As we begin to stage equipment I requested that the grid be shut down, but as I can't provide a pole number, duh, they are unable to confirm that the power is actually off 😳. I do not like electricity in these situations. We are talking human vaporizing levels of juice here and a group of guys that are used to taking action to fix the problems of others, not stand around, in the rain mind you, and wait. Years ago we got 38" of rain in 36 hours and were in the beginning stages of evacuating 278 people from a downstream neighborhood by boat and chainsaw when we were tingled, if you will, by the electrical grid and all of that water. Not an experience I would like to repeat.

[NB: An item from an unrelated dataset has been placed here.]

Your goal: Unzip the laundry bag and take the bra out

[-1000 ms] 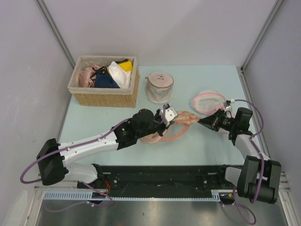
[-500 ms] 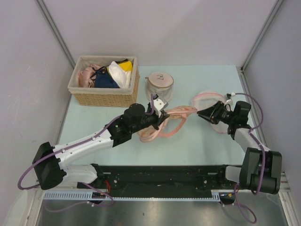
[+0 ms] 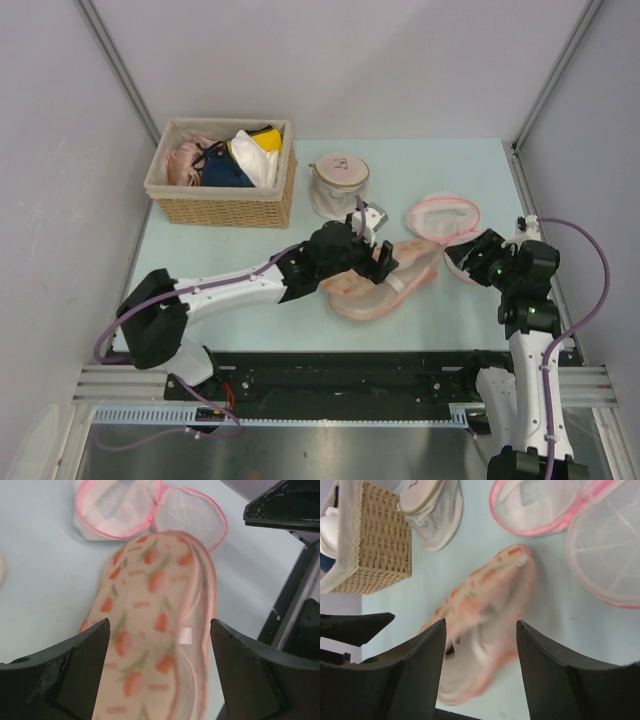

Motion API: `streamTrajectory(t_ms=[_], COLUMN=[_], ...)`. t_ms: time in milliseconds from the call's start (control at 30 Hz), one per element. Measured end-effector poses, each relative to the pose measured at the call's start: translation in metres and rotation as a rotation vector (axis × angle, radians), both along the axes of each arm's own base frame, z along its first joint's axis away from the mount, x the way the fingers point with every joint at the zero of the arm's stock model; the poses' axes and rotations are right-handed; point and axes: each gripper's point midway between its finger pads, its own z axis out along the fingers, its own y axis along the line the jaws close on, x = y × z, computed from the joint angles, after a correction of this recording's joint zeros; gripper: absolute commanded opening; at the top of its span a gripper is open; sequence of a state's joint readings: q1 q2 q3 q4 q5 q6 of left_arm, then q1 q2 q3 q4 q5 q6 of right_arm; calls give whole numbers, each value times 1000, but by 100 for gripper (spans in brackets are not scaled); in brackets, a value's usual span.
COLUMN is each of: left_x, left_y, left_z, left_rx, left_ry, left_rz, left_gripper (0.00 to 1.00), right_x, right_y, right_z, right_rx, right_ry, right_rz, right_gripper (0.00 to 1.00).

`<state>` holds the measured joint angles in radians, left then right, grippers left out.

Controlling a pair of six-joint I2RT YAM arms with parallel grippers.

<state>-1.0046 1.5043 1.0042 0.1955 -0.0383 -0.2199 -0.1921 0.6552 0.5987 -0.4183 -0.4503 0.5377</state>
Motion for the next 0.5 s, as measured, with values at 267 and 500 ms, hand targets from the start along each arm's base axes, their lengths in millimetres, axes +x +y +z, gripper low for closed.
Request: streamTrajectory(t_ms=[267, 500], left_x=[-26, -61], left_y=[-34, -33], left_z=[-6, -29], left_rx=[19, 235], left_ry=[105, -12], left_rz=[-169, -228], left_gripper=[97, 97], right_x=[-20, -25], right_y=[0, 2], right_z=[-36, -41], right_rx=[5, 28], right_ry=[121, 147], right_rz=[-19, -28], right_gripper=[62, 62])
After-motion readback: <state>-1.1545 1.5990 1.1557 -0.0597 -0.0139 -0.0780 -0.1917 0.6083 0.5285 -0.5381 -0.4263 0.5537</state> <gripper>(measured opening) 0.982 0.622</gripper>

I was able to talk to the woman from a safe distance and confirmed some fractured bones and pain but at least she was conscious and understanding of the situation she found herself in. Soon after the next closest company and battalion chief arrived as well as EMS and the power company. As soon as we were given the green light we went to work. Twenty minutes of cutting and dismantling the car around the driver and she was off to the hospital for treatment.


In the last week there have been a handful of traffic fatalities around here, a retired firefighter I've known for decades was murdered, and a few people lost their homes to fires. Every single day we wake up we are one day closer to death. Every single day we don't stop and realize that we are alive, we lose a day of being alive. Death awaits us all and there isn't a single bloody thing we can do about it, except to live.


Live While You're Alive.


Don't take today for granted. Today is one less day that you have. Hug someone important to you. Talk to a friend. Rub a dog's belly. Forgive. Plan that trip you've always wanted to take. Put it on the calendar. Go somewhere. Work is not life.